Se dice que hacia los 50 años ha llegado la hora de la verdad, y dicha afirmación parece ser cierta en el caso del protagonista que ha sido “combatiente, prisionero, combatiente, emigrado, enfermo crónico, aprendiz de revolucionario...”(sic). Dentro de él se agolpan sentimientos de odio hacia los represores; de amor, personalizado en Tania, su compañera;de inseguridad, producto de la enfermedad, de cuerpo y alma, y de la certeza creciente de un mundo, dividido en Este y Oeste, que poco tiene que ver con lo que él pensaba o deseaba. En la segunda parte, tras 23 años de ausencia, la llegada a su ciudad,
Atenas, le depara pequeñas alegrías, retazos de gratos recuerdos, ternura, sensualidad, sexualidad..., pero también comprueba que son muchos los signos de un nivel de bienestar que él creía pura propaganda de la Dictadura de los Coroneles.
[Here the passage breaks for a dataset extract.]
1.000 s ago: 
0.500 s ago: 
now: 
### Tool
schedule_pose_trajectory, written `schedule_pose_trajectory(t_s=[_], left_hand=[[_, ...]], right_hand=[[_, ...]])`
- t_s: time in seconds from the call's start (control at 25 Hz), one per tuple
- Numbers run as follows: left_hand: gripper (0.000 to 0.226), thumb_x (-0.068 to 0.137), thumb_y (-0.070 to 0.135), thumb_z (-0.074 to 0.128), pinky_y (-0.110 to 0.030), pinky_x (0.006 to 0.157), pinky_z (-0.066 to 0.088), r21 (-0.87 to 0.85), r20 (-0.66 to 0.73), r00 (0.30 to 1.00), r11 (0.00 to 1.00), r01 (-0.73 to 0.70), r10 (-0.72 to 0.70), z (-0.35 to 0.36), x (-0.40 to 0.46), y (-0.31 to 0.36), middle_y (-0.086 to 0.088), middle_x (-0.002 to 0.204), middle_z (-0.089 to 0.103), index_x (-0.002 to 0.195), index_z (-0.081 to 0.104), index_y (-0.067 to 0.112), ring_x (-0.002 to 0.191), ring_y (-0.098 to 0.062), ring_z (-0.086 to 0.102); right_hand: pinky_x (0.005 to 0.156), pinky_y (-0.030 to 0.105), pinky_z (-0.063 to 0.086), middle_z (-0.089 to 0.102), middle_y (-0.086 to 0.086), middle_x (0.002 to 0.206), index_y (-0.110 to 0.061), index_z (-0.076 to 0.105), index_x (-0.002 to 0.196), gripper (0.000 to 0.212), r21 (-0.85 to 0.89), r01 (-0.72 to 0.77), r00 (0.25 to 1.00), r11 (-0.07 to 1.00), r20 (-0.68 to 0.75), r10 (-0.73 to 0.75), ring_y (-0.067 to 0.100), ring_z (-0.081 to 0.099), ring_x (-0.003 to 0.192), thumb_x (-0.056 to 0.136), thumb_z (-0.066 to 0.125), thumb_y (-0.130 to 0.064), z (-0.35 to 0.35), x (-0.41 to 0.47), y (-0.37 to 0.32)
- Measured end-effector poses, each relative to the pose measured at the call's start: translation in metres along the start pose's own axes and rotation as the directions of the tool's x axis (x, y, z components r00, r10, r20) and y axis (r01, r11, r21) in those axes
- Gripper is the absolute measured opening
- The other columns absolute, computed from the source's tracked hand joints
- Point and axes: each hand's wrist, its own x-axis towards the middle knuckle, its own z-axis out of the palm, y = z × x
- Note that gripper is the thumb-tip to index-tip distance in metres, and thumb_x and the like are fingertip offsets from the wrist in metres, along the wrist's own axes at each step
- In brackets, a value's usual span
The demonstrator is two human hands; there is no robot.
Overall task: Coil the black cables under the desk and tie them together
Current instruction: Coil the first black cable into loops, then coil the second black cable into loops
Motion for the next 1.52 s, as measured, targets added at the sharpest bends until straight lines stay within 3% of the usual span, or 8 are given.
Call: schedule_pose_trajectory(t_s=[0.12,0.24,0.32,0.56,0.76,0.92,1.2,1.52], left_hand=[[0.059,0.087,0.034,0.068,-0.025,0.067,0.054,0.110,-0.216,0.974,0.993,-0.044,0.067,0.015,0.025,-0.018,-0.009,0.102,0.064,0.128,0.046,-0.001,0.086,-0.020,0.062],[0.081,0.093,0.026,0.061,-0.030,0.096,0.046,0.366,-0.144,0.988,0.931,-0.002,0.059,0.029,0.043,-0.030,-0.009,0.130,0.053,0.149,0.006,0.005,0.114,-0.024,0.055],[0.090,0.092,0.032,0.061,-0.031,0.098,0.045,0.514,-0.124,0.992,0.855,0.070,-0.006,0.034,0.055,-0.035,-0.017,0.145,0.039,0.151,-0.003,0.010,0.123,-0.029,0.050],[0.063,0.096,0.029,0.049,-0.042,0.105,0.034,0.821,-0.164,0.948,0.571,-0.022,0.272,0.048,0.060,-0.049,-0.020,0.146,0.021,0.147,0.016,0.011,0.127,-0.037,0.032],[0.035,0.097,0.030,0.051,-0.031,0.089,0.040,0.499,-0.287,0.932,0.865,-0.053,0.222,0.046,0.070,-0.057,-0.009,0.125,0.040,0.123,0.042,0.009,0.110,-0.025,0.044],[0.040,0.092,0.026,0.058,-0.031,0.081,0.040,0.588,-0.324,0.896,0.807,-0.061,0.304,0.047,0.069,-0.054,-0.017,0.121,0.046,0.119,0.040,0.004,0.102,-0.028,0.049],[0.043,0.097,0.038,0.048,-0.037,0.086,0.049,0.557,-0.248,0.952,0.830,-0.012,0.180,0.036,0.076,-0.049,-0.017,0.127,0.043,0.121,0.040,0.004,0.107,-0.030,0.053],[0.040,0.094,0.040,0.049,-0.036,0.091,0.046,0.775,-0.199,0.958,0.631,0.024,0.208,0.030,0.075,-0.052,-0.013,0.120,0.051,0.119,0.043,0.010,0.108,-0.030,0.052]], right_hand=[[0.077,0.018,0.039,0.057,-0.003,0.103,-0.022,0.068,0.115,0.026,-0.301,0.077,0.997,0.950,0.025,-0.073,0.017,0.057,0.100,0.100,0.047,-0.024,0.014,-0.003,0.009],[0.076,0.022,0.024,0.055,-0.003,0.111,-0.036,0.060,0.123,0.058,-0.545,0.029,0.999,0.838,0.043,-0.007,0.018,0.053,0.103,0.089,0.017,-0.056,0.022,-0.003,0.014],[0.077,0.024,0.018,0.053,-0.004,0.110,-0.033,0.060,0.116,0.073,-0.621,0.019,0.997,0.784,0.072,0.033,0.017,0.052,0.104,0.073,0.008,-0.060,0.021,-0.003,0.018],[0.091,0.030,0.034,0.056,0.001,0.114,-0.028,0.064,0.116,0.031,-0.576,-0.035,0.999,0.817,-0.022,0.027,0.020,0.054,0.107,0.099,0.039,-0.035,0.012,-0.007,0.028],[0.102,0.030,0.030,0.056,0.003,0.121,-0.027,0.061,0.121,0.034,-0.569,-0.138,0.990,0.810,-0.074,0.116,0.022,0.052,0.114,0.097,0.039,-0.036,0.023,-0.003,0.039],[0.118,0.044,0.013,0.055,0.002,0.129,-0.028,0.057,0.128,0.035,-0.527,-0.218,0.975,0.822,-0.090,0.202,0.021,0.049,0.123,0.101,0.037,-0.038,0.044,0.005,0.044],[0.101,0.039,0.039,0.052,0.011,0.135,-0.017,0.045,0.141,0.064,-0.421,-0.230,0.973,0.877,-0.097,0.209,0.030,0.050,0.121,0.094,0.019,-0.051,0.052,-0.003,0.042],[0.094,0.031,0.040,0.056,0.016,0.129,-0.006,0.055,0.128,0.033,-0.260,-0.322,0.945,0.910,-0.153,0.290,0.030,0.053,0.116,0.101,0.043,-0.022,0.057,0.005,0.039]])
Empieza a pensar en la inutilidad de la acción encomendada y a dudar de sí mismo y de sus jefes, sintiéndose cada vez mas enfermo y más harto hasta llegar a un estado en el que no le importaría morir. La muerte aquí no tiene matiz pesimista, sino que surge como el final natural de un ciclo, de una forma de pensar y vivir que ha desembocado o esta derivando hacia otra, ni mejor ni peor, sino diferente.
“El viaje a Atenas”, una novela realista, política, humana y existencial, se lee de un tirón y la escritura ágil y certera de Juan Iturralde, seudónimo de José María Pérez Prat, hace que el lector viaje de la mano de Ioannis, vea a través de sus ojos y viva cerca de su corazón el ocaso de una época con todos los sentidos a flor de piel. Solamente hacia el final, el texto se vuelve un tanto farragoso pero, para entonces, el lector ya esta completamente enganchado con la trama. Y lo que no sabrá, hasta que no haya terminado la lectura, es que Ioannis pasara a formar parte de ese grupo de personajes inolvidables que se quedan allí, colgando, en algún lugar de la mente.